Growing Your Agency? Scale Your Infrastructure
As your portfolio of WordPress sites grows, your hosting needs will evolve. Here's the natural progression:
Starting out (1–5 sites): A Cloud VPS with 2–4 vCPUs and 4–8 GB RAM handles this comfortably. You're paying a fraction of what those sites would cost on shared hosting, with dramatically better performance.
Growing (5–15 sites): Move to a Cloud VDS with dedicated CPU and RAM resources. No noisy neighbors, guaranteed performance for your clients, and enough headroom for WooCommerce stores and high-traffic sites. Dedicated resources also make your performance metrics predictable — critical when you have SLA commitments to clients.
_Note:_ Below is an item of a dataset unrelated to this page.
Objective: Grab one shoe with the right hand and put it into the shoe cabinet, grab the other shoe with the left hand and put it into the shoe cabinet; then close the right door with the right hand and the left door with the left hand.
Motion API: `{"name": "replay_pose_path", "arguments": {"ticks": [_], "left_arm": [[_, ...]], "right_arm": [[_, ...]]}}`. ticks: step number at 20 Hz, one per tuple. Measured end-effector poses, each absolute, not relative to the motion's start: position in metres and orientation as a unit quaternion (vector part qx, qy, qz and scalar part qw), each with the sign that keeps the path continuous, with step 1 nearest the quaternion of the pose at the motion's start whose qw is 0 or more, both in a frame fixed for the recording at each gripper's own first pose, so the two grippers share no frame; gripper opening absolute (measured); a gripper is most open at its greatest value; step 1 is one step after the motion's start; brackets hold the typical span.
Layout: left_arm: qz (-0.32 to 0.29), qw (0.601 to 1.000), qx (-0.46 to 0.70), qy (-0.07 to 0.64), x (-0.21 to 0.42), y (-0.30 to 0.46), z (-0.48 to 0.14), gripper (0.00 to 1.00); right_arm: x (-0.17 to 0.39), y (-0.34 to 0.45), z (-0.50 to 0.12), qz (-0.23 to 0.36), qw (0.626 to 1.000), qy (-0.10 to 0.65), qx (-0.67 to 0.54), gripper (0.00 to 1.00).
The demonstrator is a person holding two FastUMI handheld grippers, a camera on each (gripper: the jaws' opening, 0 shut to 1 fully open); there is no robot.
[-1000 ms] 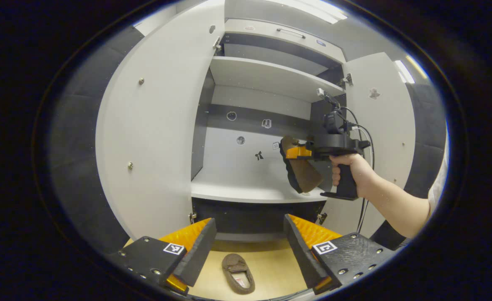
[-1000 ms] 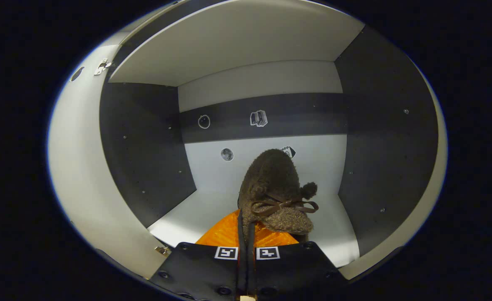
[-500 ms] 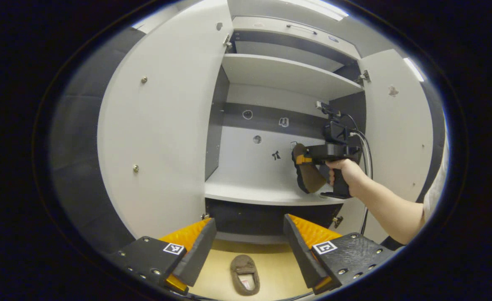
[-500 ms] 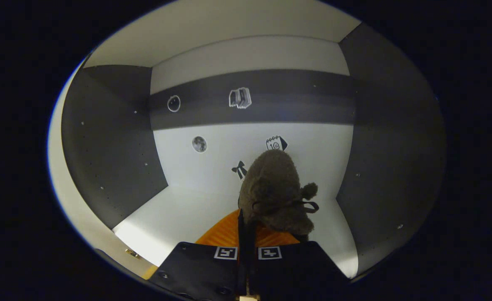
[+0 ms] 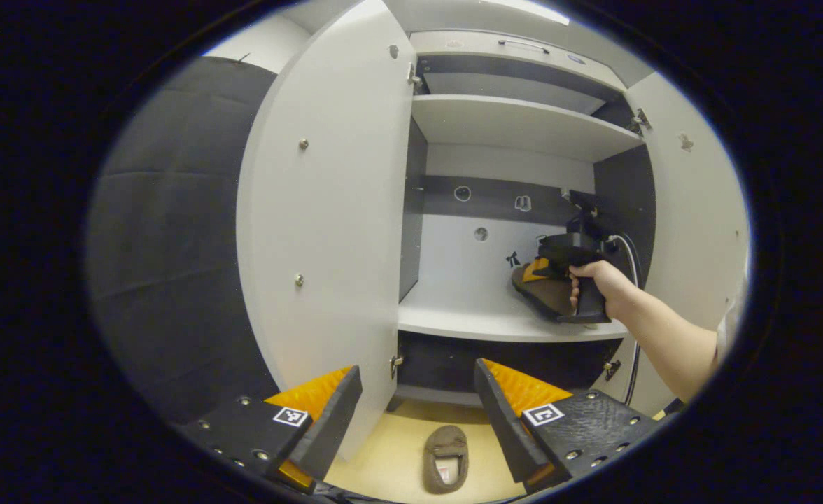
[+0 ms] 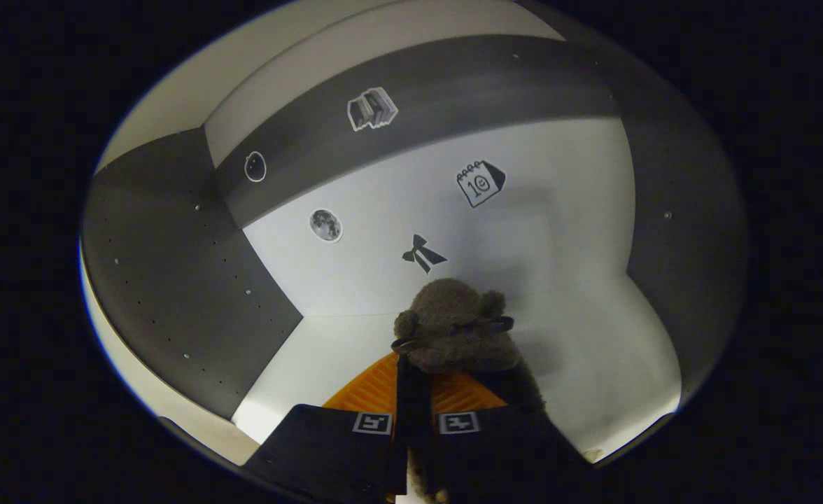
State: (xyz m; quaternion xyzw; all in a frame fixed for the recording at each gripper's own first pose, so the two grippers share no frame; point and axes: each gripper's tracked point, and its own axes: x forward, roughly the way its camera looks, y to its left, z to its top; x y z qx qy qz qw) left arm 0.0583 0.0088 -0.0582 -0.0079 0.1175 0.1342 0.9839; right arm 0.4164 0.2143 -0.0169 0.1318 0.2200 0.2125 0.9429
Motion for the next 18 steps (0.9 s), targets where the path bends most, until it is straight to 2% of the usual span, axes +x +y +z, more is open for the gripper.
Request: {"name": "replay_pose_path", "arguments": {"ticks": [1, 2, 3, 4, 6, 7, 8, 9, 10, 12, 13, 16, 17, 18], "left_arm": [[0.141, 0.982, -0.008, 0.122, 0.057, 0.010, -0.060, 0.94], [0.145, 0.981, -0.008, 0.125, 0.057, 0.010, -0.061, 0.99], [0.148, 0.981, -0.009, 0.128, 0.058, 0.009, -0.062, 0.99], [0.149, 0.980, -0.008, 0.130, 0.059, 0.007, -0.061, 0.95], [0.148, 0.981, -0.004, 0.126, 0.062, 0.001, -0.059, 0.95], [0.144, 0.982, -0.003, 0.123, 0.062, -0.003, -0.059, 0.95], [0.140, 0.983, -0.001, 0.119, 0.063, -0.006, -0.059, 0.94], [0.131, 0.985, 0.001, 0.114, 0.062, -0.008, -0.058, 0.94], [0.115, 0.987, 0.003, 0.113, 0.062, -0.013, -0.059, 0.94], [0.084, 0.990, 0.006, 0.116, 0.060, -0.017, -0.065, 0.94], [0.069, 0.991, 0.002, 0.117, 0.058, -0.018, -0.067, 0.94], [0.028, 0.993, -0.010, 0.110, 0.051, -0.017, -0.070, 0.94], [0.015, 0.994, -0.009, 0.109, 0.048, -0.016, -0.072, 0.94], [0.003, 0.994, -0.006, 0.110, 0.045, -0.014, -0.075, 0.95]], "right_arm": [[0.416, 0.216, -0.017, 0.214, 0.942, 0.221, 0.135, 0.14], [0.415, 0.217, -0.017, 0.216, 0.941, 0.223, 0.135, 0.14], [0.414, 0.218, -0.018, 0.218, 0.940, 0.224, 0.134, 0.14], [0.411, 0.222, -0.017, 0.228, 0.937, 0.227, 0.135, 0.16], [0.405, 0.226, -0.012, 0.241, 0.933, 0.227, 0.142, 0.31], [0.401, 0.227, -0.011, 0.243, 0.932, 0.229, 0.143, 0.50], [0.396, 0.226, -0.009, 0.240, 0.932, 0.231, 0.141, 0.60], [0.392, 0.226, -0.008, 0.240, 0.933, 0.232, 0.137, 0.64], [0.386, 0.226, -0.006, 0.239, 0.933, 0.233, 0.131, 0.63], [0.373, 0.224, -0.001, 0.231, 0.936, 0.234, 0.122, 0.86], [0.364, 0.222, 0.003, 0.225, 0.939, 0.234, 0.117, 0.92], [0.343, 0.210, 0.008, 0.197, 0.950, 0.226, 0.089, 0.92], [0.335, 0.206, 0.011, 0.189, 0.953, 0.222, 0.084, 0.98], [0.325, 0.203, 0.013, 0.185, 0.955, 0.217, 0.080, 0.98]]}}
At scale (15+ sites or mission-critical): Consider Managed Dedicated Cloud Servers. At this point, the time you spend on server maintenance — security updates, performance tuning, backup monitoring, incident response — has a real opportunity cost. Managed hosting lets you focus on building client sites while the hosting team handles infrastructure.
The architecture we've built in this guide — isolated PHP-FPM pools, per-site databases, separated file ownership — scales cleanly from 2 sites to 20. The only things that change are the server resources underneath.
Conclusion
Hosting multiple WordPress sites on a VPS is not just about saving money — though you will save money. It's about having a professional-grade hosting setup where you control performance, security, and configuration. The PHP-FPM pool isolation we configured ensures that sites can't interfere with each other. The per-site database users prevent cross-site data access. The Nginx server blocks give you granular control over caching, rate limiting, and security headers for each domain.
Start with the LEMP stack, add sites methodically using the process outlined here, and monitor your resource usage as you grow. When the server starts feeling tight, you'll have a clear upgrade path from shared VPS to dedicated VDS to fully managed hosting — without changing your site architecture at all.